With the Bloomberg administration in court today arguing for the right to release to the media the value-added ratings of 12,000 New York City public school teachers, it's a good time to remember that a number of proponents of value-added research itself actually oppose this sort of hyper-public rating, ranking, and shaming of teachers.
When I profiled Teach for America founder Wendy Kopp for The Daily Beast, here's what she told me about newspapers publishing value-added data linked to individual teachers' names:
The principals of very high performing schools would all say their No. 1 strategy is to build extraordinary teams. I can't imagine it's a good organizational strategy to go publish the names of teachers and one data point about whether they are effective or not in the newspaper.

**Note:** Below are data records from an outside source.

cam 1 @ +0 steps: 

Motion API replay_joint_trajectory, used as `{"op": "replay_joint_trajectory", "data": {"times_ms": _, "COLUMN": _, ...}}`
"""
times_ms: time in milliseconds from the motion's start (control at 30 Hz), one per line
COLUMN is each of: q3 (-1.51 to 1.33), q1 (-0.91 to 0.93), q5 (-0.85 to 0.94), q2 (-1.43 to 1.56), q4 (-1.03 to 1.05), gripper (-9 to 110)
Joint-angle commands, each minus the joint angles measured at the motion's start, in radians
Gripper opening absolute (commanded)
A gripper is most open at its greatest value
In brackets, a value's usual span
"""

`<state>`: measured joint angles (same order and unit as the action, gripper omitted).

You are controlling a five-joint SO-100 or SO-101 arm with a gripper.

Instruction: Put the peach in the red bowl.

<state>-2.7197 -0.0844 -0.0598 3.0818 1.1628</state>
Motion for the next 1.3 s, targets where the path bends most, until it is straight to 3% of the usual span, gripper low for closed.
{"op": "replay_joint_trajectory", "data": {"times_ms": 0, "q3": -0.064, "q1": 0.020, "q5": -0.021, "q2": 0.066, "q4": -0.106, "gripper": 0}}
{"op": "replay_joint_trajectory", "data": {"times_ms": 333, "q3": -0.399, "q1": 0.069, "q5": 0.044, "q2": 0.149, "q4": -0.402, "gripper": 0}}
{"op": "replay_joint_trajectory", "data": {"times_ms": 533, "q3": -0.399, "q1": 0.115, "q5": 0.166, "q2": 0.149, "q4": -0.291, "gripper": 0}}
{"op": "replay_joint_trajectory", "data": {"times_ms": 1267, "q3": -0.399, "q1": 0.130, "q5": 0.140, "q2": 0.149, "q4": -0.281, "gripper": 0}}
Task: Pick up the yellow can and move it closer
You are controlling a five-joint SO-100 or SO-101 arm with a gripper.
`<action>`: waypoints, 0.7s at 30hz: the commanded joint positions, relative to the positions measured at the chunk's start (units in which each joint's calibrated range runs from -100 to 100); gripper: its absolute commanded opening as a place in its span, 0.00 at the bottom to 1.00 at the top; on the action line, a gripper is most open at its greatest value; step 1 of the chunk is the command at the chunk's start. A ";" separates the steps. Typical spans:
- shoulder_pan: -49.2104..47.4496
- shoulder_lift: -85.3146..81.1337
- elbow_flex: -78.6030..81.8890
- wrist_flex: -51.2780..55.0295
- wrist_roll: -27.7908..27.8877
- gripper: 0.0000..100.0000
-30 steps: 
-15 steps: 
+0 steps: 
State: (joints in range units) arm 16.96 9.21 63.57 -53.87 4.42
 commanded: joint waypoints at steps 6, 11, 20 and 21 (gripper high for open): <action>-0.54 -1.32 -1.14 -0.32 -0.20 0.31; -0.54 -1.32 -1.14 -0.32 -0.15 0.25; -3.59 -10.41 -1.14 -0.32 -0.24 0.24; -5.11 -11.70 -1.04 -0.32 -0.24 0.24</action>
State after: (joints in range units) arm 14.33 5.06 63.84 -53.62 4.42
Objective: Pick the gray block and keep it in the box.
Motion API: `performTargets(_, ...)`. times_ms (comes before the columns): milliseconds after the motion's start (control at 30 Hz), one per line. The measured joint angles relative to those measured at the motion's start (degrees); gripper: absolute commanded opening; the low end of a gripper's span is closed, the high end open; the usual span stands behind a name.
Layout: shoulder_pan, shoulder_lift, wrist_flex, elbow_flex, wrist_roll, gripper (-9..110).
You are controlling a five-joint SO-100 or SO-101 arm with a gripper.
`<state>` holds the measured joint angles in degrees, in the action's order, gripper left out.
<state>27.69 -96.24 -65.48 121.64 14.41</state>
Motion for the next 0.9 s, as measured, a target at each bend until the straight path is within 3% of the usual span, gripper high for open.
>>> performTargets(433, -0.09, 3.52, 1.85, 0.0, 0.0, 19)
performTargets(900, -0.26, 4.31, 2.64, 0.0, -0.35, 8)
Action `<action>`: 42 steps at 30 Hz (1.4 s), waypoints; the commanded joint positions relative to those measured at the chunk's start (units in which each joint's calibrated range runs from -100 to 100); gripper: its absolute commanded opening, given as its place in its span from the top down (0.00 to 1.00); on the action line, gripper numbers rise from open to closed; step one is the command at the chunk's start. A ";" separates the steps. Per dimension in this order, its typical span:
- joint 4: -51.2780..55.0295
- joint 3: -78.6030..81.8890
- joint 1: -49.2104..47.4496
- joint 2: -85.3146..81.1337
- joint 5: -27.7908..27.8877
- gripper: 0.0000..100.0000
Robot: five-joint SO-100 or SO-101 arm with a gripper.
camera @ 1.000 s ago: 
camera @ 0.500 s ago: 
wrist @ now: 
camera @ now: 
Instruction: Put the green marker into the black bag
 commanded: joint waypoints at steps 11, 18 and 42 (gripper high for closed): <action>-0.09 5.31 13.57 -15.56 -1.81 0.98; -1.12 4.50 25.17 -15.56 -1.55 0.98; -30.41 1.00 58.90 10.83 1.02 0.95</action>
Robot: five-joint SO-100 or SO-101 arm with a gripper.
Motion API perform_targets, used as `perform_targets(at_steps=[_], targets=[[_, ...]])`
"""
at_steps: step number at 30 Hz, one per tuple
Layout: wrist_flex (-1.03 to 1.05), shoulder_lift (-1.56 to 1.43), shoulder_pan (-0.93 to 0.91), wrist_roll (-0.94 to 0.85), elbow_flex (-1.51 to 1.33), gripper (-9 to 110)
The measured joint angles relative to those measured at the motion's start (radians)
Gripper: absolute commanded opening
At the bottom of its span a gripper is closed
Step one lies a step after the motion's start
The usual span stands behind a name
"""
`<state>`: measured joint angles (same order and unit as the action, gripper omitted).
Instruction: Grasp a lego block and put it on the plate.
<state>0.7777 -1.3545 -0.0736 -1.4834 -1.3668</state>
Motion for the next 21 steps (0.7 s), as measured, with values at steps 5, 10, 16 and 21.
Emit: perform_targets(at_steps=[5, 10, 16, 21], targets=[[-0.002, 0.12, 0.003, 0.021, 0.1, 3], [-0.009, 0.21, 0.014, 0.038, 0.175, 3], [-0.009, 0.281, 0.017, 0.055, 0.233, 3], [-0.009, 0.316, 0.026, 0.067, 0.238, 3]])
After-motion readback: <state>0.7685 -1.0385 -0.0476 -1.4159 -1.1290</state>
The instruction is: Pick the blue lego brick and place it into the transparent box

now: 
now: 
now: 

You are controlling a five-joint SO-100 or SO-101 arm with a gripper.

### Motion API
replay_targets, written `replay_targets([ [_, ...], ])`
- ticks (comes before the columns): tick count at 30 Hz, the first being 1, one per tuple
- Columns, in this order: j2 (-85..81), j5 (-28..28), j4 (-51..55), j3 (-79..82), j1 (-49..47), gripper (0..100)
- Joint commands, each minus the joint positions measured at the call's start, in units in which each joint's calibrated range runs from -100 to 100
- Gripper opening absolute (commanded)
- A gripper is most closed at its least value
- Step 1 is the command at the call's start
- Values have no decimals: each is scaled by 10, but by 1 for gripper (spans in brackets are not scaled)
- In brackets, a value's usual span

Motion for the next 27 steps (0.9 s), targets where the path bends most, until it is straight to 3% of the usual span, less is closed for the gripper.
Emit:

Douglas Harris, a University of Wisconsin economist and a leading practioner of value-added research, says that releasing the scores to the media "doesn't make much sense."
Seyward Darby, an education reporter at The New Republic, a magazine that consistently supports standards-and-accountability-driven education reform, has written:
Yes, the information should be available to those in the public who want it — namely parents. But schools or school districts, not newspapers, should share it with parents in a constructive manner, so that they are able to ask questions and understand fully what the information means. ... I'm all for transparency. But a wide-open view of incomplete information isn't what we need to improve education. What's more, broadly publicizing even the most thorough of information isn't always productive; complexities and nuances are often best conveyed in smaller settings, with the stakeholders who matter most.
To learn more about value-added, I recommend the following two papers:
Cautiously in favor: Douglas N. Harris, "Would Accountability Based on Teacher Value-Added Be Smart Policy?"
Very much against: The Economic Policy Institute, "Problems With the Use of Student Test Scores to Evaluate Teachers"
By the way, the fact that Bloomberg is still pursuing such a controversial move under the reign of the supposedly kinder, more community-oriented chancellor, Dennis Walcott, goes to show that few actual policies will change with Walcott now in power.